Extract all lines from the data beneath that include the word "extent".

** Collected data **
__________

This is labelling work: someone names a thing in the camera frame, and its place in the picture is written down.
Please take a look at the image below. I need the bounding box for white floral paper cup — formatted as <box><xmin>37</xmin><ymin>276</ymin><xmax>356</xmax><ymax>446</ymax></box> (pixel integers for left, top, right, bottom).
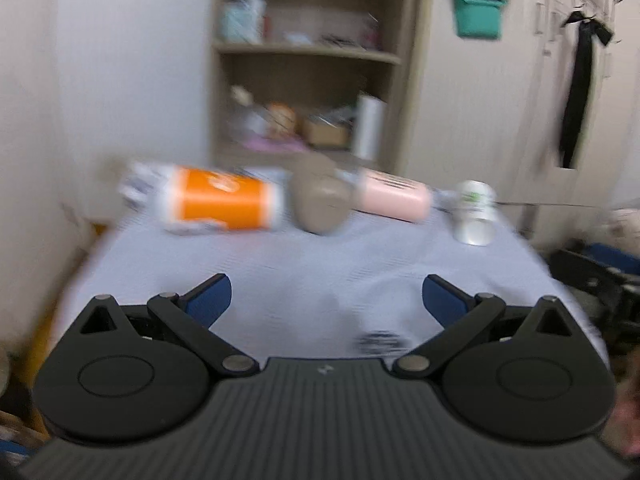
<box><xmin>452</xmin><ymin>180</ymin><xmax>497</xmax><ymax>247</ymax></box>

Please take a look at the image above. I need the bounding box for orange white cup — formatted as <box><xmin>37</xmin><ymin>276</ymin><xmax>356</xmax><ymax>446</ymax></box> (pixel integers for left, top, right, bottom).
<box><xmin>118</xmin><ymin>162</ymin><xmax>285</xmax><ymax>234</ymax></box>

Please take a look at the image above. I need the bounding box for taupe brown cup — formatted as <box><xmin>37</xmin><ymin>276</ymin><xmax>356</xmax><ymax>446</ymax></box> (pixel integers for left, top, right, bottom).
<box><xmin>288</xmin><ymin>152</ymin><xmax>352</xmax><ymax>235</ymax></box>

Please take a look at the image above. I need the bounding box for pink tumbler grey lid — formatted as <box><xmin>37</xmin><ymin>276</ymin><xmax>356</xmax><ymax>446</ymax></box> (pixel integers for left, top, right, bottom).
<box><xmin>355</xmin><ymin>168</ymin><xmax>432</xmax><ymax>223</ymax></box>

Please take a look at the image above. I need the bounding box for pink flat box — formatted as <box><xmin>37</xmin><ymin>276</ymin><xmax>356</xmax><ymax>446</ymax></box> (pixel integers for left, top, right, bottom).
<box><xmin>241</xmin><ymin>136</ymin><xmax>308</xmax><ymax>154</ymax></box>

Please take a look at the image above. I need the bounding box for light wood wardrobe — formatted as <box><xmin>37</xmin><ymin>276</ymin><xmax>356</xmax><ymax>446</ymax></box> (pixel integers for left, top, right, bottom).
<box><xmin>399</xmin><ymin>0</ymin><xmax>634</xmax><ymax>212</ymax></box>

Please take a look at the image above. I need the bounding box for small cardboard box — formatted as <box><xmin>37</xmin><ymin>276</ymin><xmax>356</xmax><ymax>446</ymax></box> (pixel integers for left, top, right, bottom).
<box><xmin>302</xmin><ymin>117</ymin><xmax>349</xmax><ymax>148</ymax></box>

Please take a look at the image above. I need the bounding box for white paper roll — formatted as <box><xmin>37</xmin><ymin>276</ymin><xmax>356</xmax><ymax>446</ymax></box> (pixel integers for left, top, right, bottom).
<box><xmin>352</xmin><ymin>93</ymin><xmax>386</xmax><ymax>162</ymax></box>

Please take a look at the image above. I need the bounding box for black hanging ribbon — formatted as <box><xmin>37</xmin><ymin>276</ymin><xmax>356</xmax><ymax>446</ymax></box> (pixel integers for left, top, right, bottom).
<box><xmin>558</xmin><ymin>10</ymin><xmax>614</xmax><ymax>169</ymax></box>

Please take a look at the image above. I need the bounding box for wooden shelf unit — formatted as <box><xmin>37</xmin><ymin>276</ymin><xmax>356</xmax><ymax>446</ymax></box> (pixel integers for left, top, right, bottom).
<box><xmin>209</xmin><ymin>0</ymin><xmax>419</xmax><ymax>171</ymax></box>

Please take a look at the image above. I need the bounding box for white jar blue label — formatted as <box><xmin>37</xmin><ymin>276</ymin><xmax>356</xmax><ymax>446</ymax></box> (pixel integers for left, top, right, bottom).
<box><xmin>221</xmin><ymin>0</ymin><xmax>267</xmax><ymax>44</ymax></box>

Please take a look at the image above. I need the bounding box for teal wall box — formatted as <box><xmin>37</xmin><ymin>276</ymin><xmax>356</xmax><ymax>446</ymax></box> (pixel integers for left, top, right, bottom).
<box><xmin>454</xmin><ymin>0</ymin><xmax>506</xmax><ymax>40</ymax></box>

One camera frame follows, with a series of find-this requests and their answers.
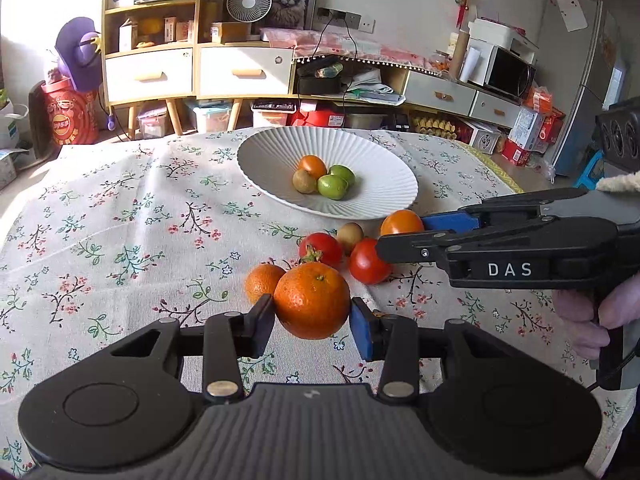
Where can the kiwi in plate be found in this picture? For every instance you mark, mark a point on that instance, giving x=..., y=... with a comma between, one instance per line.
x=304, y=182

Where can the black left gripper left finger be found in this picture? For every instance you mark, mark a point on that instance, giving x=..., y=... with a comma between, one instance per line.
x=232, y=333

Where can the white ribbed plate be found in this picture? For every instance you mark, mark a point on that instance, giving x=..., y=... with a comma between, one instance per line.
x=384, y=183

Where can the brown kiwi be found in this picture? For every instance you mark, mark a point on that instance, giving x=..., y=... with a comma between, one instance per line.
x=349, y=236

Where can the orange persimmon in plate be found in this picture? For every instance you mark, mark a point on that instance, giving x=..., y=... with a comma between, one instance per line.
x=313, y=165

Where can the low wooden tv cabinet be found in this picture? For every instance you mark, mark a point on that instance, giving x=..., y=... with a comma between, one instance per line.
x=417, y=90

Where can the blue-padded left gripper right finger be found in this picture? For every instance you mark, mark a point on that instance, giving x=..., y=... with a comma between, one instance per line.
x=372, y=332

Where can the red snack bucket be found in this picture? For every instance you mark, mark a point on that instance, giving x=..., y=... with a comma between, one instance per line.
x=71, y=114

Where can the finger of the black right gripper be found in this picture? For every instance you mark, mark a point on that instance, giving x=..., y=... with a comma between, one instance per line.
x=415, y=252

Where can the right hand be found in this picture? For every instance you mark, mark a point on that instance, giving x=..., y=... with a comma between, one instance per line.
x=587, y=326

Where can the pink floral cloth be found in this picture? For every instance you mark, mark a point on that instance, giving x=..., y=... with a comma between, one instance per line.
x=310, y=44

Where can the purple toy figure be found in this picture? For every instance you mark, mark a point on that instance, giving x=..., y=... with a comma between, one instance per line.
x=78, y=46

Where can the green fruit back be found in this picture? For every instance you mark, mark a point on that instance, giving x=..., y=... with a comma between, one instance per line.
x=344, y=173

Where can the green fruit front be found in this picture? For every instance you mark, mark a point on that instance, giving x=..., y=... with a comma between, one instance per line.
x=332, y=187

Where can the floral tablecloth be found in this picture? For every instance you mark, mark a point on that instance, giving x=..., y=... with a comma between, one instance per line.
x=120, y=235

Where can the blue plastic stool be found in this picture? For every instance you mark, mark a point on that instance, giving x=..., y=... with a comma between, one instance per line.
x=592, y=174

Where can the silver refrigerator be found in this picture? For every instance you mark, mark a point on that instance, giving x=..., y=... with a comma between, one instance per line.
x=578, y=43

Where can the small orange mandarin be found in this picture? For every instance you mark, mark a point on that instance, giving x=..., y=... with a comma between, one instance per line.
x=262, y=280

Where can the wooden shelf cabinet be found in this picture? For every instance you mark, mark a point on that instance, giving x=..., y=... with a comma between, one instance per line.
x=169, y=51

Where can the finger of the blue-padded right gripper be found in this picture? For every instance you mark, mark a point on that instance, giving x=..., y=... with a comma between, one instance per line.
x=498, y=211

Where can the red tomato with stem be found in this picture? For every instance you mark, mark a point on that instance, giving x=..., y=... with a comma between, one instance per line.
x=321, y=247

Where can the green fruit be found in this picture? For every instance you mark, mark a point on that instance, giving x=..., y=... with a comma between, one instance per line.
x=344, y=173
x=332, y=187

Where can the black microwave oven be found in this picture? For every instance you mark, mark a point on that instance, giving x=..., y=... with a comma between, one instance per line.
x=501, y=71

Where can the white desk fan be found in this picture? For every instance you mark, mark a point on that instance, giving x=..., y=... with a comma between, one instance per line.
x=248, y=12

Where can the large orange mandarin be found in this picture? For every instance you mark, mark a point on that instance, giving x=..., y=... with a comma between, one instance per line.
x=312, y=301

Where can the smooth orange persimmon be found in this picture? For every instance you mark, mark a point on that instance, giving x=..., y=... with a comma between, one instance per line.
x=403, y=221

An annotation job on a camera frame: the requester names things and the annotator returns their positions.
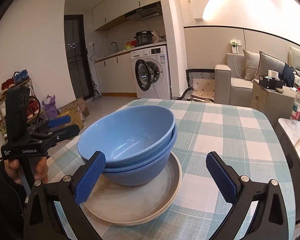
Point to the yellow cardboard box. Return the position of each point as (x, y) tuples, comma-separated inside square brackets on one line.
[(75, 118)]

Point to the black tissue box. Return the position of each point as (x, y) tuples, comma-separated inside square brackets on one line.
[(271, 81)]

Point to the brown woven box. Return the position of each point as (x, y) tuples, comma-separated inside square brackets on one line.
[(80, 102)]

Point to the shoe rack with shoes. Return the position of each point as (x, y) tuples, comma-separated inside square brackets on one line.
[(18, 92)]

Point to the grey cushion front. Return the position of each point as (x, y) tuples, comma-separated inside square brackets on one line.
[(268, 62)]

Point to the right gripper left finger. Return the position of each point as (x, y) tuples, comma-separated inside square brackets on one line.
[(41, 217)]

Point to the range hood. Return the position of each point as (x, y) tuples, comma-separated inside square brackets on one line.
[(145, 12)]

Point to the plastic water bottle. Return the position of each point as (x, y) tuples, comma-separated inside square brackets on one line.
[(295, 114)]

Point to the patterned folded playpen mat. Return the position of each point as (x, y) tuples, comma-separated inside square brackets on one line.
[(201, 86)]

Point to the white marble side table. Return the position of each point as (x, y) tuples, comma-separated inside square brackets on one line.
[(288, 133)]

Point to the lower kitchen cabinets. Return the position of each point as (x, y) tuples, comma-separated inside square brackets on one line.
[(115, 76)]

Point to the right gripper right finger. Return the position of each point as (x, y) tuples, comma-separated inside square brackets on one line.
[(270, 217)]

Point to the large cream plate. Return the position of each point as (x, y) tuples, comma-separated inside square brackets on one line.
[(135, 205)]

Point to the beige side cabinet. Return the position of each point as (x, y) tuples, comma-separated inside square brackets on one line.
[(272, 104)]

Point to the upper kitchen cabinets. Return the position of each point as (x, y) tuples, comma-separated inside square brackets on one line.
[(111, 13)]

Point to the person's left hand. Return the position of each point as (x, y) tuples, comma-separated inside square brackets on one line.
[(11, 167)]

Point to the yellow oil bottle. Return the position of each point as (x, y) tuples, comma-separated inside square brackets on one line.
[(128, 44)]

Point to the blue bowl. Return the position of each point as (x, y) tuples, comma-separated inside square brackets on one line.
[(128, 136), (145, 173)]

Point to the black pressure cooker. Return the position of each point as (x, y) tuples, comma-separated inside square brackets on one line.
[(143, 38)]

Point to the grey sofa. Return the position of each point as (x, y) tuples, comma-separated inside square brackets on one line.
[(231, 87)]

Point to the white washing machine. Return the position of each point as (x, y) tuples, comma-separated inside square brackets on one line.
[(151, 72)]

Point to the beige cushion back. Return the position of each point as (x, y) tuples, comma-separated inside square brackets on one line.
[(251, 64)]

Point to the teal checkered tablecloth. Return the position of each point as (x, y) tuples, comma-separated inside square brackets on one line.
[(243, 137)]

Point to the purple bag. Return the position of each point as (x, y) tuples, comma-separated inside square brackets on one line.
[(49, 103)]

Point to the kitchen cabinets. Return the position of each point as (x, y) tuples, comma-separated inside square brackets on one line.
[(111, 13), (115, 76)]

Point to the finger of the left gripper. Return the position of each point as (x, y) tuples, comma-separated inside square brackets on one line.
[(53, 136), (49, 124)]

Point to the dark glass door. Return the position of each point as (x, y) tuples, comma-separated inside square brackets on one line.
[(77, 56)]

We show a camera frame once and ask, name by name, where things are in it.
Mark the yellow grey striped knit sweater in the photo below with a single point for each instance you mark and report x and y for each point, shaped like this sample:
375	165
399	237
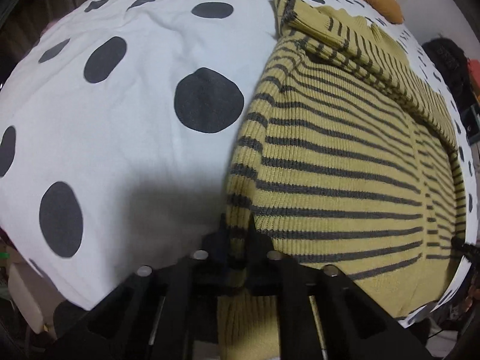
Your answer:
346	156

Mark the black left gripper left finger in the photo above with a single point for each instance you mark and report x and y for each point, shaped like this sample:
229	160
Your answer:
155	314

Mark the white black-dotted bed cover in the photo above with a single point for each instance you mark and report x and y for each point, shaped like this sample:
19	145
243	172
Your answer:
118	131

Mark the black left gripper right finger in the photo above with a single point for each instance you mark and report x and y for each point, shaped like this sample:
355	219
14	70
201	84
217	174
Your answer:
321	313

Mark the black bag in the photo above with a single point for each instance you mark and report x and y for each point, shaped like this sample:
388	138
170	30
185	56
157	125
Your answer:
450	60

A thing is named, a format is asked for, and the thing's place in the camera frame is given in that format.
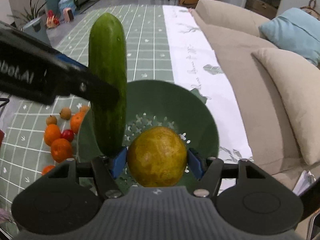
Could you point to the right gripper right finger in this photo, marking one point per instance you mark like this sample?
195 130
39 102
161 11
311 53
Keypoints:
207 172

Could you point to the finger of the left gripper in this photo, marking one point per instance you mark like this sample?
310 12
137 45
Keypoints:
68 62
83 84

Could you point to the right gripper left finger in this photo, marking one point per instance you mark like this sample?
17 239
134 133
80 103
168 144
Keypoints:
106 170

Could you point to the green cucumber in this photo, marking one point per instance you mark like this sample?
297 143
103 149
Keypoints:
107 60

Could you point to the yellow-green round fruit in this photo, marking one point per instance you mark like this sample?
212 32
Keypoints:
157 158

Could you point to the orange mandarin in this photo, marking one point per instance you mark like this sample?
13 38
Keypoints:
51 134
61 149
76 121
47 169

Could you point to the brown longan middle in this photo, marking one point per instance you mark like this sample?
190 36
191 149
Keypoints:
65 113

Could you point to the brown longan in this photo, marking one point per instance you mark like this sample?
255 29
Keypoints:
51 120
65 113

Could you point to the red toy figure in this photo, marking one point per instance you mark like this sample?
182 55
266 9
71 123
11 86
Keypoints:
52 21

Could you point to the grey trash bin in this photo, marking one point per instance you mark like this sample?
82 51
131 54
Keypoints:
37 29

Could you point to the pink small heater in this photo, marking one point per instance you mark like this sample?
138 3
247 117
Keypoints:
68 14

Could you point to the brown longan left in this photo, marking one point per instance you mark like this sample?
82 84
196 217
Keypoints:
51 120

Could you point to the long leaf potted plant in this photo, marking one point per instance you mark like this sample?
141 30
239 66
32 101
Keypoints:
25 12

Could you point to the small red tomato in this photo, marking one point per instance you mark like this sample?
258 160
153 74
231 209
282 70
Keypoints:
68 135

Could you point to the water bottle jug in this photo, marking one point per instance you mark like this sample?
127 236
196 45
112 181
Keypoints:
67 4

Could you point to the beige sofa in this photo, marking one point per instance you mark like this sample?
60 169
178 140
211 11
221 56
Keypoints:
233 33

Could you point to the green colander bowl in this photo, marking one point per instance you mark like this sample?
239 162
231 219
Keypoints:
153 103

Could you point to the green checkered tablecloth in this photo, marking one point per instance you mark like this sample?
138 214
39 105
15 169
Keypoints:
24 153

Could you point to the white printed table runner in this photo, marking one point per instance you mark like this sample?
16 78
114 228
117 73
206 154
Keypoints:
195 67

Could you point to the beige cushion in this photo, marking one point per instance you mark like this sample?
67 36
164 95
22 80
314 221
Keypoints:
297 81

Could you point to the light blue cushion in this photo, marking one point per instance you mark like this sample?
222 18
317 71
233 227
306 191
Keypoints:
296 31

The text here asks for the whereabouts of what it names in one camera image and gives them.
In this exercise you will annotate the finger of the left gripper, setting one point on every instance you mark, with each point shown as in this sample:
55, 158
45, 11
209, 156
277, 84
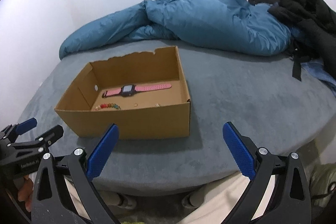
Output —
26, 125
52, 135

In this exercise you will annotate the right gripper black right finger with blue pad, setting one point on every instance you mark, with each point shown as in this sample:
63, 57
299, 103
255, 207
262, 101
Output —
242, 149

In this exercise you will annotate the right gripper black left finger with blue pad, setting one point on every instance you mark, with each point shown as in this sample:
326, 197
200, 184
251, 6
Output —
101, 152

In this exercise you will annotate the pink smart watch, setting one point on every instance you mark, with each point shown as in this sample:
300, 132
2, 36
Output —
130, 90

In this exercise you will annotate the person's left hand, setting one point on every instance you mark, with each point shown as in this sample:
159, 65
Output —
25, 193

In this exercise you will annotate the brown cardboard box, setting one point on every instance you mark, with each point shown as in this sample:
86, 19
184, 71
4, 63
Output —
86, 113

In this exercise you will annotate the blue duvet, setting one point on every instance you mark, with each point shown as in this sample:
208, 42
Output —
228, 25

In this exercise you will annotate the black clothing pile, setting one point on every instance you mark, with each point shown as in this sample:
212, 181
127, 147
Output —
313, 23

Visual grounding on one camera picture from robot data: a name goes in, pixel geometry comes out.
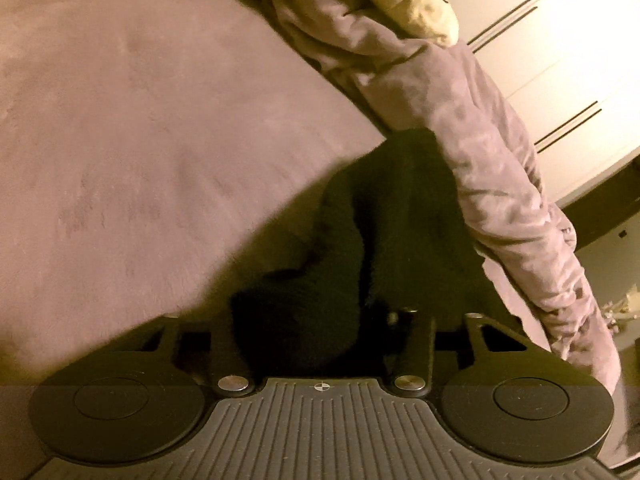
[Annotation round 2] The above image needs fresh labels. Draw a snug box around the black knit sweater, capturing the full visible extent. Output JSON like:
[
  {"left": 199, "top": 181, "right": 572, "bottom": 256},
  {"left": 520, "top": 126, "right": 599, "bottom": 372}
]
[{"left": 229, "top": 129, "right": 522, "bottom": 377}]

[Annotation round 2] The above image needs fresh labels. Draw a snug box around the white bouquet decoration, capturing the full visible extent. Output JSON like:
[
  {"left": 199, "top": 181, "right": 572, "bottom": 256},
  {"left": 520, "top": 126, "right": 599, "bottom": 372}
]
[{"left": 602, "top": 292, "right": 639, "bottom": 335}]

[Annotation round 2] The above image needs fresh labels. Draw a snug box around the dark wooden door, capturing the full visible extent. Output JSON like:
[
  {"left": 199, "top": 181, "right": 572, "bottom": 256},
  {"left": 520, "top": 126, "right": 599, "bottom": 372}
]
[{"left": 563, "top": 157, "right": 640, "bottom": 249}]

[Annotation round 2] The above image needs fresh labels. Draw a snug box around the purple fleece bed sheet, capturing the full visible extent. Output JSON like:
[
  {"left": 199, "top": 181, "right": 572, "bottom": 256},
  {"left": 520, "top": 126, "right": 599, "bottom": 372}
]
[{"left": 0, "top": 0, "right": 551, "bottom": 480}]

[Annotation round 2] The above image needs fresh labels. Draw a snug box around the purple crumpled duvet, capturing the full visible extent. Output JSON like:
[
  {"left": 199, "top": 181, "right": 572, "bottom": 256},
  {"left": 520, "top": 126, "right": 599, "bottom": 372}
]
[{"left": 262, "top": 0, "right": 620, "bottom": 390}]

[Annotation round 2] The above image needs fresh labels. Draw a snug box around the white wardrobe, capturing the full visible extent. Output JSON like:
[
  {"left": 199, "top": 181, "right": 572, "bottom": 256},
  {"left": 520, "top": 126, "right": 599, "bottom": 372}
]
[{"left": 448, "top": 0, "right": 639, "bottom": 205}]

__________

** Solution to the exercise **
[Annotation round 2] The above image needs fresh labels. Draw a snug box around the black knit sweater, capturing the full visible extent. Output JSON like:
[Annotation round 2] The above image needs fresh labels. Draw a snug box around the white bouquet decoration, capturing the full visible extent. Output JSON like:
[Annotation round 2] The above image needs fresh labels. Draw a snug box around the dark wooden door, capturing the full visible extent. Output JSON like:
[Annotation round 2] The above image needs fresh labels. Draw a snug box around the purple fleece bed sheet, capturing the full visible extent. Output JSON like:
[Annotation round 2] The above image needs fresh labels. Draw a snug box around the purple crumpled duvet, capturing the full visible extent. Output JSON like:
[Annotation round 2] The above image needs fresh labels. Draw a snug box around the white wardrobe, capturing the full visible extent. Output JSON like:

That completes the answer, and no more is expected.